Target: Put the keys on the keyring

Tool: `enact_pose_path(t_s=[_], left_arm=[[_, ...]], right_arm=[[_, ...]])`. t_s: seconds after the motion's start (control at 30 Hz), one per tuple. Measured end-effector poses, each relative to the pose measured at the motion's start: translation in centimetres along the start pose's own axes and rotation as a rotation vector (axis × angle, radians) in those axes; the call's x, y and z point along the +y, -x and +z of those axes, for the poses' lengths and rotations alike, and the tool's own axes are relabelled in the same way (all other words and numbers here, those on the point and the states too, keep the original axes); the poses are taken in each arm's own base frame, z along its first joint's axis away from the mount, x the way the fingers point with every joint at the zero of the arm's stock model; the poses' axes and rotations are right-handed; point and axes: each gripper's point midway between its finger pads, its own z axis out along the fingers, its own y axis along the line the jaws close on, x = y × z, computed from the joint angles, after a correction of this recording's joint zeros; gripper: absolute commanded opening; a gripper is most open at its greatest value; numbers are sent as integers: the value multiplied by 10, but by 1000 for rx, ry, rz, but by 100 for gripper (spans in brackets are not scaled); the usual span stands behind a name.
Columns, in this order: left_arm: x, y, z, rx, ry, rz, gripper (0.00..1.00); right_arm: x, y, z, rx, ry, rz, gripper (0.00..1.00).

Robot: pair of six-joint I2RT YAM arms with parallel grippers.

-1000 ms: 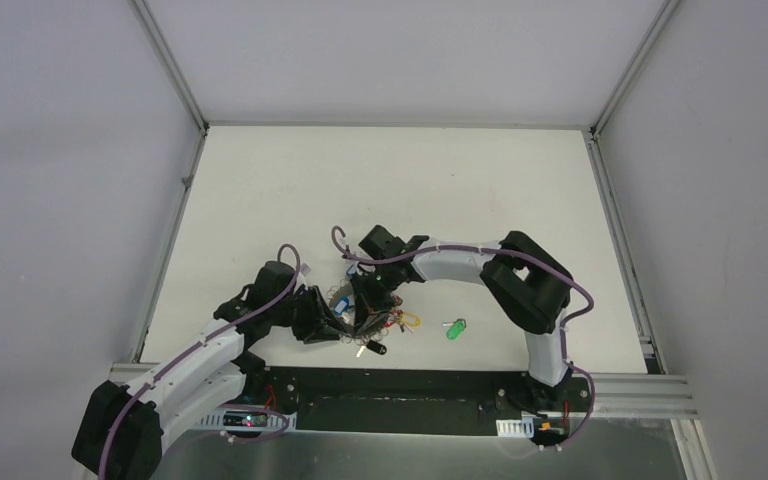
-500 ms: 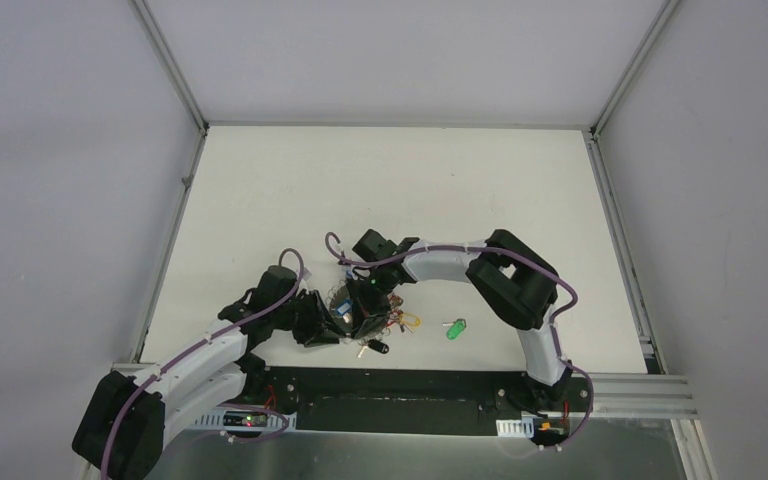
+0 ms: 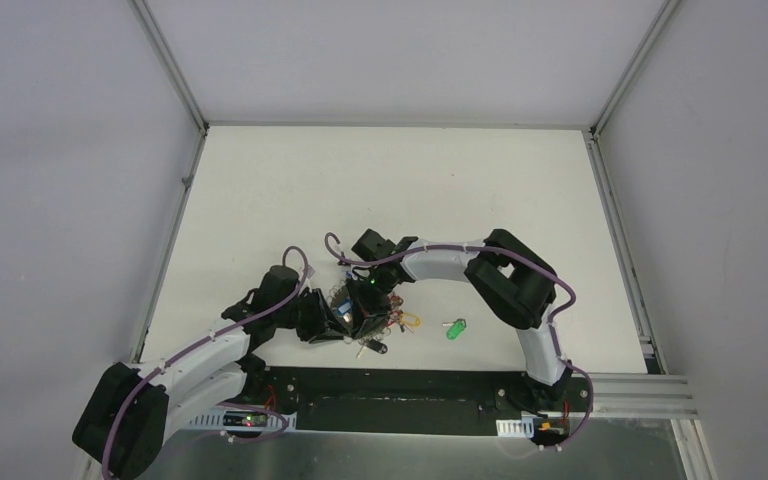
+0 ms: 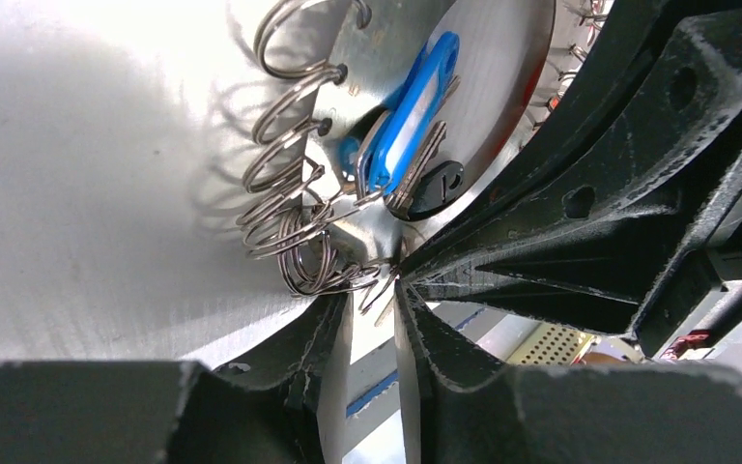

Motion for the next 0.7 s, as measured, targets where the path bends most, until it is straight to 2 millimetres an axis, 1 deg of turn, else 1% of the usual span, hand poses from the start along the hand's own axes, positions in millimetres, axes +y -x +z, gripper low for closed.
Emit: enact_pose_path(t_s=[0.1, 0.23, 0.3, 0.4, 0.47, 0.5, 0.57, 0.67, 0.7], left_arm=[[-2, -1, 2, 8, -10, 12, 18], [-4, -4, 5, 18, -22, 28, 15], [-6, -5, 5, 23, -28, 36, 13], [-7, -7, 7, 30, -31, 44, 8], [-7, -9, 7, 37, -33, 52, 2], [-8, -10, 8, 40, -34, 55, 0], [-9, -11, 8, 43, -38, 62, 0], [-11, -11, 8, 45, -38, 66, 0], [-11, -11, 9, 46, -37, 69, 0]], right_arm=[[0, 0, 0, 3, 0, 2, 0], [-1, -1, 0, 7, 0, 5, 0], [0, -1, 0, 8, 0, 5, 0], [-1, -2, 0, 10, -2, 8, 0], [-1, -2, 0, 13, -4, 7, 0], [-1, -3, 0, 14, -6, 7, 0], [-2, -4, -1, 17, -8, 8, 0], [-3, -5, -1, 20, -13, 8, 6], [-3, -5, -1, 20, -14, 5, 9]])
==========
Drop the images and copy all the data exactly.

Target: Put the keys on the keyring

Tool: `enact_pose_path(t_s=[_], left_arm=[[_, ...]], right_arm=[[_, ...]])`. t_s: seconds after the motion's start (control at 30 Hz), one per tuple. Measured end-effector poses, each relative to the pose measured at the motion's start: translation in centimetres along the start pose's own axes and rotation as a rotation vector (axis × angle, radians) in those axes; the call's x, y and z point along the +y, -x and +z of those axes, for the poses' lengths and rotations alike, and the tool's own axes are relabelled in the same way (all other words and numbers here, those on the point and the states too, keep the original axes); the poses are taken in each arm's own base frame, z along its first joint's axis away from the mount, x the way the fingers point with every joint at the zero of the arm's stock model; the poses' axes and rotations are right-handed; point and axes: each gripper's point midway between its finger pads, its own z axis out along the fingers, its own y axis along the line the jaws close on, x = y × z, computed from the joint angles, after a correction of this recording's joint zeros; gripper: absolute commanded opening; a gripper is most open at its greatest value; numbers are sent as integers: the value multiplied by 10, but by 1000 for rx, ry, rz, but by 100 for gripper (spans in brackets are not scaled); the usual span stands behind a name.
Columns, in this order: left_arm: x, y, z, rx, ry, rz, gripper (0.00..1.00); right_arm: x, y, z, rx, ry, rz, gripper (0.00..1.00).

Robot: pair of six-joint I2RT YAM arms with parallel grippers.

-1000 ms: 
-500 ms: 
+0 ms: 
+0 ms: 

Motion for the next 0.7 s, as measured, targets where the path bends most, until it is straight to 2 millimetres an axis, 1 deg of turn, else 1% of the usual span, hand poses from the start along the hand's own axes, positions in millimetres, axes +y -x +z, gripper low for closed.
Emit: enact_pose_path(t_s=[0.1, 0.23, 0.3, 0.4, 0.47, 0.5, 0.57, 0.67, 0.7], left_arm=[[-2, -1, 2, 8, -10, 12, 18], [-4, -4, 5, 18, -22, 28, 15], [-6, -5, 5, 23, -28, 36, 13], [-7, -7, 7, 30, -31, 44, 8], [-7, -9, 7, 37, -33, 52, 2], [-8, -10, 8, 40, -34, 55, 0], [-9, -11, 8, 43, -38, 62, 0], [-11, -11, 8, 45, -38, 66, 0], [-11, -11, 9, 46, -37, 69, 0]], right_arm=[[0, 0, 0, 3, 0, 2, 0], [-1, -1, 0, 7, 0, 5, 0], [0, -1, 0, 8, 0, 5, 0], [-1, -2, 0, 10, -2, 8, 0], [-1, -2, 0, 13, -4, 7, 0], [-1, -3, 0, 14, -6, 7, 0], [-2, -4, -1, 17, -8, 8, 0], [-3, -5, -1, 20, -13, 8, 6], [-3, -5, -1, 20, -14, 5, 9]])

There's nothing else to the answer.